Alumni of the Student Fellowship Program work at a wide variety of law firms, government agencies and corporate counsel offices. The institute has alumni who followed career paths at the U.S. Department of Justice Antitrust Division, the Consumer Financial Protection Bureau and Brooklyn Legal Services Foreclosure Defense.

== Events ==

The institute holds a variety of programs that bring together legal scholars to talk about antitrust and consumer protection issues. Among many other events, the institute sponsors a brown bag lunch program that brings influential leaders in government and private practice to the institute to talk with Student Fellows about their experiences in antitrust and consumer protection law, and their careers.

The institute also invites members of other programs and clubs at Loyola University Chicago, School of Law, to the brown bag lunch events to encourage and facilitate an interdisciplinary focus of the institute as a whole.

===Upcoming events===

On June 5–6, 2016 the 4th Loyola-Haifa Antitrust Workshop on Antitrust and Changing Technology will take place at Haifa University in Israel.

On September 20, 2016, The institute will co-sponsor with the Antitrust Section of the ABA and the Beazely Health Law Institute a program on Health Care and Financial Services: Competition and Consumers in Regulated Industries.

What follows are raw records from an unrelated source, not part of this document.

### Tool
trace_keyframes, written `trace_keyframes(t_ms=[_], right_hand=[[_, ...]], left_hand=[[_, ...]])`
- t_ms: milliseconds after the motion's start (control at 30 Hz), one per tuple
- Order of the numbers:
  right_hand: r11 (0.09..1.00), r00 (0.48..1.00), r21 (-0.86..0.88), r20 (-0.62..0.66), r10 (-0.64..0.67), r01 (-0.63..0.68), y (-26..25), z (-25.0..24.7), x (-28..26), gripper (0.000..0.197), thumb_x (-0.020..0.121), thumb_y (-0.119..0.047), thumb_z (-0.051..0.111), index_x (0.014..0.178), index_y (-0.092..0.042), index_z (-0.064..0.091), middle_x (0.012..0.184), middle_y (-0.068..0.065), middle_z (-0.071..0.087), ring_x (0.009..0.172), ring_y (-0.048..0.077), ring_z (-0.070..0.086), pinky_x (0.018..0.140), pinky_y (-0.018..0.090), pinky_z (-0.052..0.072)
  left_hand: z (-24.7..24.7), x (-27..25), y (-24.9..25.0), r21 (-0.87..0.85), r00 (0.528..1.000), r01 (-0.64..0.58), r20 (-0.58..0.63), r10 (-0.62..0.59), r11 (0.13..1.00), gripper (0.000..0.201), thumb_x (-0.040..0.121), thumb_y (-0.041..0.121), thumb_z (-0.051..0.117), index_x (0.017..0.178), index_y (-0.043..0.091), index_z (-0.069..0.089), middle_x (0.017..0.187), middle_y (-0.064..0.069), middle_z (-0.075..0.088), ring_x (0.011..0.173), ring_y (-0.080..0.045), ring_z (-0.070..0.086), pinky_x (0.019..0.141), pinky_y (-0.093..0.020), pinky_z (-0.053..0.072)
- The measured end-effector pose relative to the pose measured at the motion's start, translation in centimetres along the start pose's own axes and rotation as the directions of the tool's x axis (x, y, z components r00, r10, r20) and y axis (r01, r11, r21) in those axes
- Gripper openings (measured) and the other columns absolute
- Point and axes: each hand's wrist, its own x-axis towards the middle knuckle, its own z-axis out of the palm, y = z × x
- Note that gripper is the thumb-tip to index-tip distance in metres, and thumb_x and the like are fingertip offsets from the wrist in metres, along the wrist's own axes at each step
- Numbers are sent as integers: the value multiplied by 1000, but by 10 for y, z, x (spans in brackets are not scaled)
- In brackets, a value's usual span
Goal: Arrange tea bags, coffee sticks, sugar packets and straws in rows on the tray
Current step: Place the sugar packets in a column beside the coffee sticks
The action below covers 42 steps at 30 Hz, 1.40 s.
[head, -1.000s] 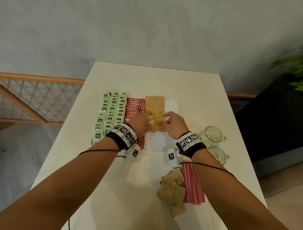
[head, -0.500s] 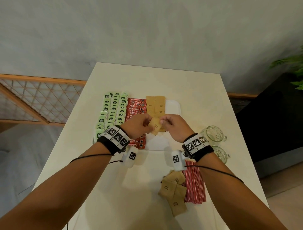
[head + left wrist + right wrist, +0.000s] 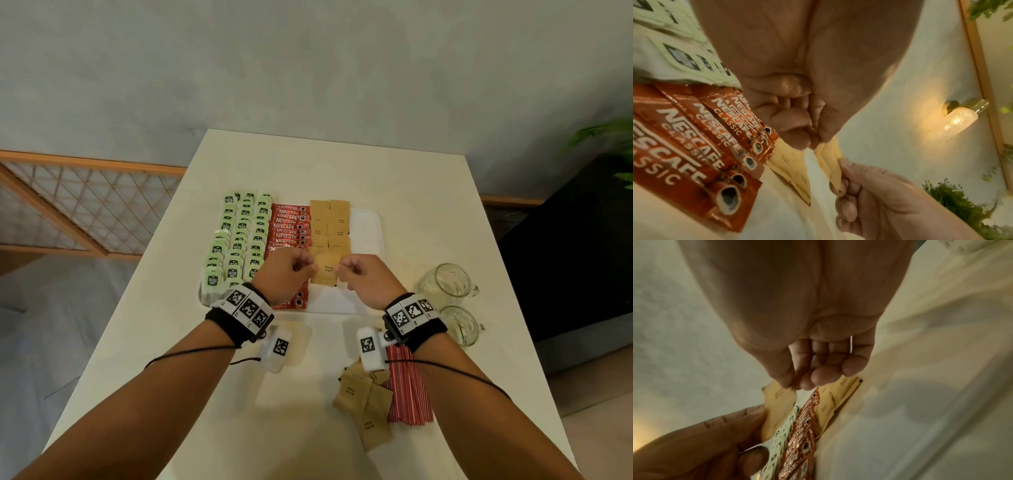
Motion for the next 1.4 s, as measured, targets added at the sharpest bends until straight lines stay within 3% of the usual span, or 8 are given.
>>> trace_keyframes(t_ms=[67,167,433,733,1000,1133,1233,1400], right_hand=[[999,998,-40,-50,28,-30,1,0,5,33,99,-29,62,81,-2,66,69,2,58,64,13,53,65,28,45],[985,996,-147,-7,85,-86,2,3,11,40,98,-28,60,75,5,61,67,13,56,59,14,49,58,25,40],[940,985,-297,-4,175,-168,-4,22,28,46,96,-27,62,54,-16,48,59,1,47,58,19,47,60,29,42],[895,981,-409,-6,192,-178,-11,28,28,39,97,-36,60,65,-16,53,65,0,56,65,22,58,56,28,41],[895,991,-439,57,120,-83,-26,-1,-26,54,97,-49,56,57,-14,47,56,3,48,53,20,48,60,33,44],[869,987,-493,113,114,-44,-22,-14,-71,34,95,-53,59,92,-21,70,87,-8,68,82,12,63,78,34,54],[831,971,-555,192,144,-13,-11,-17,-95,35,93,-53,62,116,-27,65,107,-12,62,97,9,59,88,33,50],[765,944,-644,253,213,0,10,-10,-121,53,83,-53,72,129,-30,59,111,-11,49,98,13,57,83,32,48]], left_hand=[[0,-3,-4,57,998,29,-61,-25,998,3,94,21,66,96,19,68,77,3,64,65,-5,55,63,-16,42],[-2,-19,-9,151,998,42,-47,-35,988,6,94,23,66,99,21,64,76,9,57,66,-4,53,62,-16,41],[-3,-66,-26,266,1000,-3,24,-4,964,9,93,25,67,101,26,64,81,9,62,69,-5,55,64,-19,42],[2,-83,-31,255,1000,4,14,-7,967,12,92,28,68,104,27,64,80,11,62,64,-1,56,60,-12,37],[21,-86,-14,284,976,-106,214,45,953,21,92,37,67,111,30,62,81,13,65,70,1,57,69,-16,44],[36,-86,-7,349,939,-201,335,78,915,33,90,47,66,117,28,63,88,12,66,74,-2,56,78,-26,51],[49,-86,1,393,901,-244,430,57,887,45,86,52,66,124,28,60,98,11,64,82,-6,56,79,-29,50],[72,-88,12,486,857,-314,515,23,816,72,75,62,72,133,25,50,106,8,59,86,-11,53,72,-29,41]])
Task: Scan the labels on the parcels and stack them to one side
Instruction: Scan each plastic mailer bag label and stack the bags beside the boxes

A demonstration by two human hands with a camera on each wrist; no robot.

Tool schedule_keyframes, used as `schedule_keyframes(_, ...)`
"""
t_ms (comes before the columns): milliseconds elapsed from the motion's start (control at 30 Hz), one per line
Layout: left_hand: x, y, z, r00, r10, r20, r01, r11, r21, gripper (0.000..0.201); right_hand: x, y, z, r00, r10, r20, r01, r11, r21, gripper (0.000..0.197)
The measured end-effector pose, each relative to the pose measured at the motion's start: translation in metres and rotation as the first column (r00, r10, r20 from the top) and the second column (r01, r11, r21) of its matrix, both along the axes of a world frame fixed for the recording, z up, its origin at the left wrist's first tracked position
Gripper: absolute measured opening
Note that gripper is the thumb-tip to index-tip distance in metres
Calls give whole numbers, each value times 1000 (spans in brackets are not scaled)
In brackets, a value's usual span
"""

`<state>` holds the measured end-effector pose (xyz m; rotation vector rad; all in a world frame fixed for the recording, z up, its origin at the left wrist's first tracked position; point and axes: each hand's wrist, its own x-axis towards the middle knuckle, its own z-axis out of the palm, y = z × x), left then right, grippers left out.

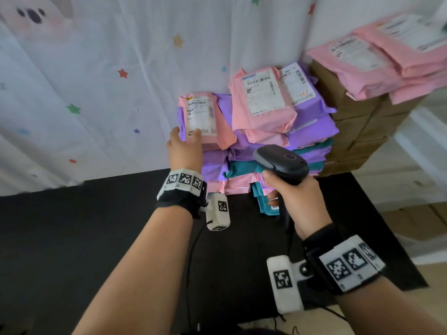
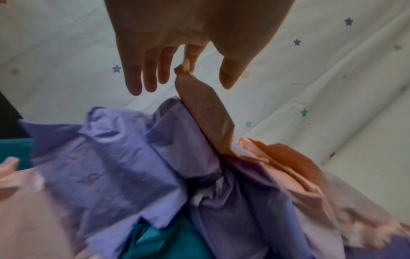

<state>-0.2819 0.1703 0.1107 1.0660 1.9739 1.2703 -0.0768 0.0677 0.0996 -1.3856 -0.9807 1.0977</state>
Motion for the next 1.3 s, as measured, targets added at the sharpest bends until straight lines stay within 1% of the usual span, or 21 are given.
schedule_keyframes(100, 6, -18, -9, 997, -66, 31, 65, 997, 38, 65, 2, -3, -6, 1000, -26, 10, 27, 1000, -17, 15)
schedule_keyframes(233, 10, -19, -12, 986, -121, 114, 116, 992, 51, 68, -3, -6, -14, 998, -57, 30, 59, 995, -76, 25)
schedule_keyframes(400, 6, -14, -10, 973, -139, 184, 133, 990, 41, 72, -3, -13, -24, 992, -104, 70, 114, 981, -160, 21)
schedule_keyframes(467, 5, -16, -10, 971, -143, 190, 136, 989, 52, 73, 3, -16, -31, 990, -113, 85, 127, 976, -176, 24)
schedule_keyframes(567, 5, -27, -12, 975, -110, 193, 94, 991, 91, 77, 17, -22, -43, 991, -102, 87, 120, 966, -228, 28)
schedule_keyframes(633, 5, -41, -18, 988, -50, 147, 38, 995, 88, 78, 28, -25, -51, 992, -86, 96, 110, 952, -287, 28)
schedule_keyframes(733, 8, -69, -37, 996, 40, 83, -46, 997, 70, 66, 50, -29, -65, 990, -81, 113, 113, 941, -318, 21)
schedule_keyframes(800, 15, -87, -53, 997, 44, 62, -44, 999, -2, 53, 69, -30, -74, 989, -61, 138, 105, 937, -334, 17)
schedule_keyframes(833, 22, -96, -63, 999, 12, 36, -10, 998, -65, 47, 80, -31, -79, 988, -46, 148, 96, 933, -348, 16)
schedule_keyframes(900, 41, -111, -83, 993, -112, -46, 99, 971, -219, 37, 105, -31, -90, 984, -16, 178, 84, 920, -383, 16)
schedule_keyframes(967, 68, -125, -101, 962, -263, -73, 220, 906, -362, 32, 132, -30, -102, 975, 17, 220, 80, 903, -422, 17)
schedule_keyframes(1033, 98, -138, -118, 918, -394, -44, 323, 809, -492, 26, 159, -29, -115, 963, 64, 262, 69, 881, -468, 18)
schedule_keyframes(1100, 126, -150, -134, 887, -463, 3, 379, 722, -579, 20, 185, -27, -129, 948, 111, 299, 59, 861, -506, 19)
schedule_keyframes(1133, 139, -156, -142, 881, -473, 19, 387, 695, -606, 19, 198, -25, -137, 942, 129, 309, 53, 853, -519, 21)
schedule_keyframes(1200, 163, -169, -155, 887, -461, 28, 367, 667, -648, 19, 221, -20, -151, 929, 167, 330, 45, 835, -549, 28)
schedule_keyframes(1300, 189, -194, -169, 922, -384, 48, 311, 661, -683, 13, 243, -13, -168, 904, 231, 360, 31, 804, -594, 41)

This symposium will take place in the 10th Floor Ceremonial Courtroom at the Corboy Law Center.

===Annual colloquium===
Each April, since 2000, the institute sponsors its annual Loyola Antitrust Colloquium. The colloquium features presentations of academic papers followed by commentary from lawyers, economists, and professors. Past keynote speakers include Federal Trade Commissioners Julie Brill, Edith Ramirez, and William Kovacic.

The 16th Annual Loyola Antitrust Colloquium was held on April 15, 2016. Federal Trade Commissioner Terrell McSweeny delivered the keynote address.

The 15th Annual Loyola Antitrust Colloquium was held on April 24, 2015 David Gelfand, Deputy Assistant Attorney General for Litigation, Antitrust Division, U.S. Dep't of Justice delivered the keynote address.

== People ==
Advisory Board

The Institute for Consumer Antitrust Studies maintains two Advisory Boards: an International Advisory Board and a Domestic Advisory Board. The boards are composed of lawyers, professors and policymakers who advise the director and School of Law on issues and programs of interest to the antitrust community.

Faculty

Spencer Weber Waller, Director; Christine Chabot, Interim Director; Lea Krivinskas Shepard; James Thuo Gathii, Wing-Tat Lee Chair in International Law and Professor of Law

=== Adjunct and Visiting Faculty ===

Ted Banks; Laura De Sanctis; Alan S. Frankel; David Marx, Jr.; Andre Fiebig; Dr. Michael Gal; Dr. James Langenfeld; and Dr. Philip Marsden.

=== Visiting Scholars ===

2016: Ariel Ezrachi, Pembroke College, University of Oxford.

=== Distinguished Fellow in Residence ===

Hon. Neil Hartigan

Staff

Evelyn Gonzalez, Administrator

Student Fellows

Class of 2015-16: Bailey Brandon; Ryan Marcus; Krystyna Kudlata; Maureen Moody; Marko Stojkovic; Angela Sukurs; Adrienne Yoseph.

Class of 2014-15: Kristine Bergman; Nicole Grabianowski; Duo Park; Andrea Reino; Ericka Taschler; James Ulwick

Class of 2013-14: Brandon Cabanaughl Patrick Gleeson; Greg Jones; Eric Olson; Ismael Salam.